*Your goal:* Retrieve all lines below that have the string "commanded".
"""
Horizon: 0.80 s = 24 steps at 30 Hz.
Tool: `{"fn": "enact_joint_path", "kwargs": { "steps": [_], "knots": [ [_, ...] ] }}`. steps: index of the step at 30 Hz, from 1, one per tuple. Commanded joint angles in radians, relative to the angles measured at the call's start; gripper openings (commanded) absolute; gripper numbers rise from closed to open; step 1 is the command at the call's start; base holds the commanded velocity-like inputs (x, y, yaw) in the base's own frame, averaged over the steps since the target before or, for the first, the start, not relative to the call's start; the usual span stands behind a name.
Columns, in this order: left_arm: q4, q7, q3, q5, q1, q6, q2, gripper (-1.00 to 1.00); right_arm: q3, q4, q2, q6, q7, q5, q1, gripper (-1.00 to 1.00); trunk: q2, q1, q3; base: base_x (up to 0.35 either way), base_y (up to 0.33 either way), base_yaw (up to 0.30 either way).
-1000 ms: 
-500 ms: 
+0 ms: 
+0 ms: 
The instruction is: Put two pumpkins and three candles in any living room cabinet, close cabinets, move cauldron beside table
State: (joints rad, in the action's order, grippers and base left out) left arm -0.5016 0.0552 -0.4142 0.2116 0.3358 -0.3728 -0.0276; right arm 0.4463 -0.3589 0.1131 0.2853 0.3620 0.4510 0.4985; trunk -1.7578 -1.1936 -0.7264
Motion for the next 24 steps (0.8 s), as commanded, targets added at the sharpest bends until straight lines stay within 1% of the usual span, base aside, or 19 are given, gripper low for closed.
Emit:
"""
*Result below:*
Tool: `{"fn": "enact_joint_path", "kwargs": { "steps": [_], "knots": [ [_, ...] ] }}`. steps: index of the step at 30 Hz, from 1, one per tuple. Commanded joint angles in radians, relative to the angles measured at the call's start; gripper openings (commanded) absolute; gripper numbers rise from closed to open; step 1 is the command at the call's start; base holds the commanded velocity-like inputs (x, y, yaw) in the base's own frame, averaged over the steps since the target before or, for the first, the start, not relative to the call's start; the usual span stands behind a name.
Motion for the next 24 steps (0.8 s), as commanded, targets added at the sharpest bends until straight lines stay within 1% of the usual span, base aside, or 19 are given, gripper low for closed.

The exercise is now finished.